REPUBLIKA.CO.ID, JAKARTA - Pusat Studi Hukum Konstitusi (PSHK) Fakultas Hukum Universitas Islam Indonesia, menyayangkan, sikap pemerintah yang masih mengajukan penyerangan kehormatan atau harkat dan martabat Presiden atau Wakil Presiden dalam Rancangan Kitab Undang-Undang Hukum Pidana (RKUHP). PSHK FH UII memandang, keberadaan Pasal Penyerangan Kehormatan atau Harkat dan Martabat Presiden dan Wakil Presiden berpeluang menghambat hak atas kebebasan menyatakan pikiran dengan lisan, tulisan, dan ekspresi.
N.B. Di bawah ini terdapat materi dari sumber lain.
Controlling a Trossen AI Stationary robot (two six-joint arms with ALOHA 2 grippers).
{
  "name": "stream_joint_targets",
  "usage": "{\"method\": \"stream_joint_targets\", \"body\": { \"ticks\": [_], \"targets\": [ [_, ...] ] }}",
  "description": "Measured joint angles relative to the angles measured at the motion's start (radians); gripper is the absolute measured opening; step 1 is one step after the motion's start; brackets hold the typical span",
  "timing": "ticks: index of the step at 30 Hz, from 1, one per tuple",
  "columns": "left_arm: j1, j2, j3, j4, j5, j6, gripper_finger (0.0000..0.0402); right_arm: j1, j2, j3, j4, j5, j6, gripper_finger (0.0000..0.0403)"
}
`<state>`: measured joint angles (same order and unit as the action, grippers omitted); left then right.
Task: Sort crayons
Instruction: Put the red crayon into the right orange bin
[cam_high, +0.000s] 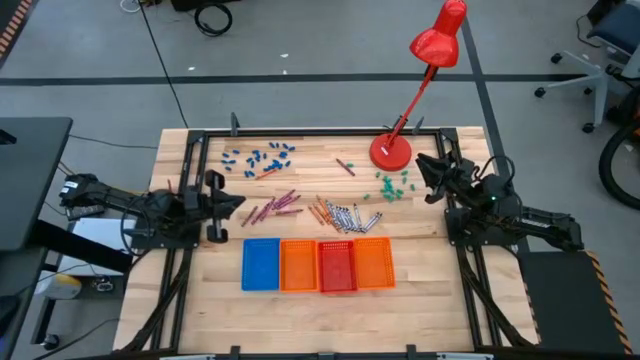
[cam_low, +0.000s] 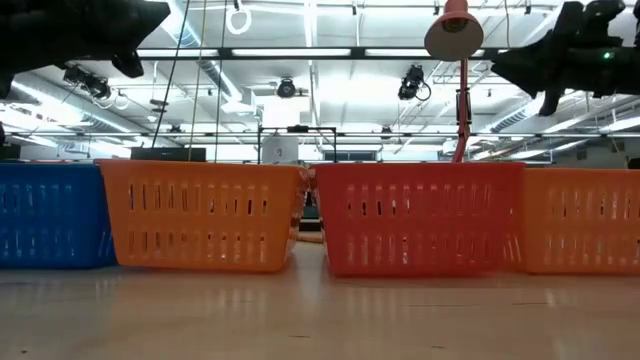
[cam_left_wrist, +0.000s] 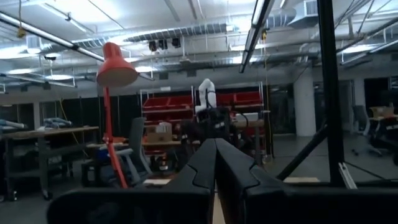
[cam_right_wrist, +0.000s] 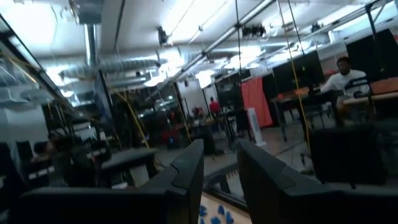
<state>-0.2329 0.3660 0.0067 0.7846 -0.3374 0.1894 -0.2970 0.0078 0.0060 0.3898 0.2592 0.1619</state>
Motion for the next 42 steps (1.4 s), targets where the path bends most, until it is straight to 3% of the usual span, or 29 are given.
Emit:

Tak hanya itu, pasal itu juga dapat menciptakan perlakuan privilege hukum secara diskriminatif yang berbeda dengan kedudukan rakyat banyak selaku pemegang kedaulatan tertinggi. Oleh karenanya, keberadaan Pasal Penyerangan Kehormatan atau Harkat dan Martabat Presiden dan Wakil Presiden dalam RKUHPidana dapat dikatakan tetap tidak sejalan dengan Putusan MK Nomor 013-022/PUU-IV/2006.
"Kami memandang rumusan pasal penyerangan kehormatan atau harkat martabat Presiden dan Wakil Presiden sebaiknya dikeluarkan dalam rancangan KUHP guna menjamin konstitusionalitas KUHP di masa depan," tegas Direktur PSHK FH UII Allan FG Wardhana kepada Republika, Rabu (23/6).
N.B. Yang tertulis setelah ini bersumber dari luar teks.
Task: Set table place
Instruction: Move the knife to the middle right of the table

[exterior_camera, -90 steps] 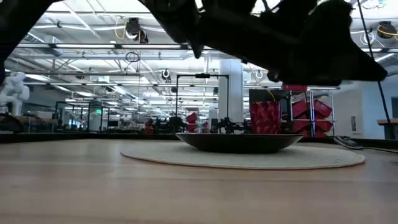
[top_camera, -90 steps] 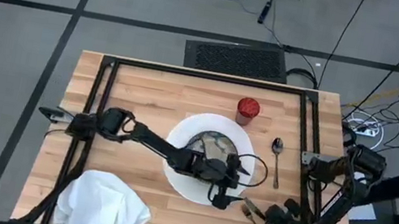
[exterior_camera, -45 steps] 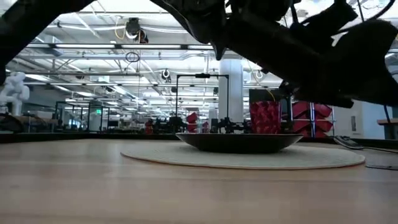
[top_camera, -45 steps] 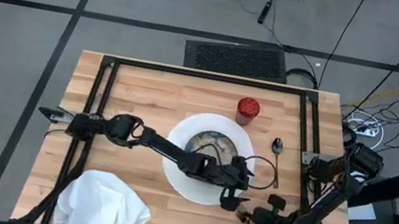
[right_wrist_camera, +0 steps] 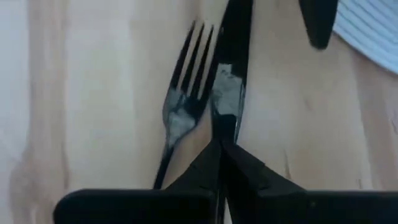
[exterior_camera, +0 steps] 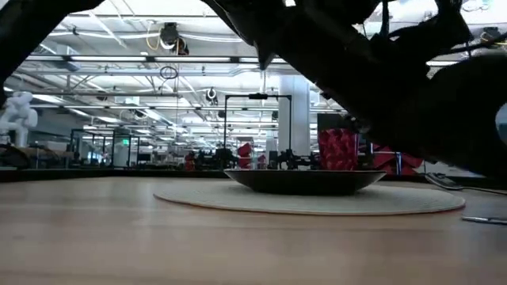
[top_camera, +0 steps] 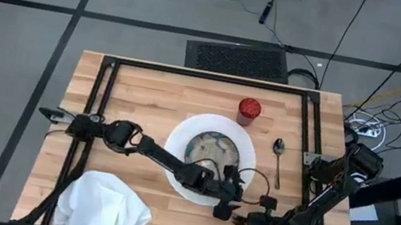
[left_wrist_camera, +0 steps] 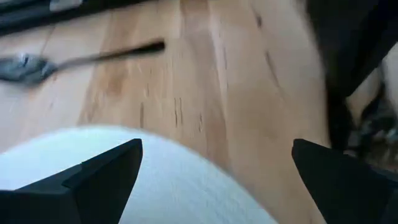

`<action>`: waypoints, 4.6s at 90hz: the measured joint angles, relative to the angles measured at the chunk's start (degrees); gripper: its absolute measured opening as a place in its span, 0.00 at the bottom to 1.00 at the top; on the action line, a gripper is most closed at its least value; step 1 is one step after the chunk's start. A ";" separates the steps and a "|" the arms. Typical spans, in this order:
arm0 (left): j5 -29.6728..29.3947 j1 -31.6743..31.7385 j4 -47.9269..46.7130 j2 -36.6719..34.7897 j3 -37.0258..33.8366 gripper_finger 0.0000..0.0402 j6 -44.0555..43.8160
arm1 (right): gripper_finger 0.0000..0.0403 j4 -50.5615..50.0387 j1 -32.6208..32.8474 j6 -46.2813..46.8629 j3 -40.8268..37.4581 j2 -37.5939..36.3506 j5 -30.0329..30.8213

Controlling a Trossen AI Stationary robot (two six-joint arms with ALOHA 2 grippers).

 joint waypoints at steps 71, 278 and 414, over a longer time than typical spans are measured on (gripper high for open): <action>-18.75 -12.44 -16.32 -1.97 -0.82 1.00 -28.06 | 0.00 13.90 -4.05 -18.29 0.07 2.51 3.42; -8.32 -12.62 -23.63 1.09 0.14 0.00 -25.42 | 0.06 -10.17 7.45 9.26 1.97 -1.31 20.18; -4.21 -11.84 -26.49 0.89 0.01 0.00 -32.96 | 0.25 53.14 7.36 -7.38 -26.75 5.95 27.11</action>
Allan mengatakan, pengaturan Pasal penyerangan kehormatan atau harkat dan martabat Presiden atau Wakil Presiden juga tidak bersifat tegas, pasti, dan limitati. Kondisi ini berpotensi membuka celah lebar penafsiran terhadap frasa “penyerangan kehormatan atau harkat dan martabat” Presiden atau Wakil Presiden.
"Adanya celah lebar dalam penafsiran frasa ini menimbulkan 2 permasalahan yakni membuka ruang penafsiran yang cukup luas (bersifat multitafsir) dan tidak mencerminkan asas kejelasan rumusan sebagai bagian dari asas pembentukan peraturan perundang-undangan," kata Allan.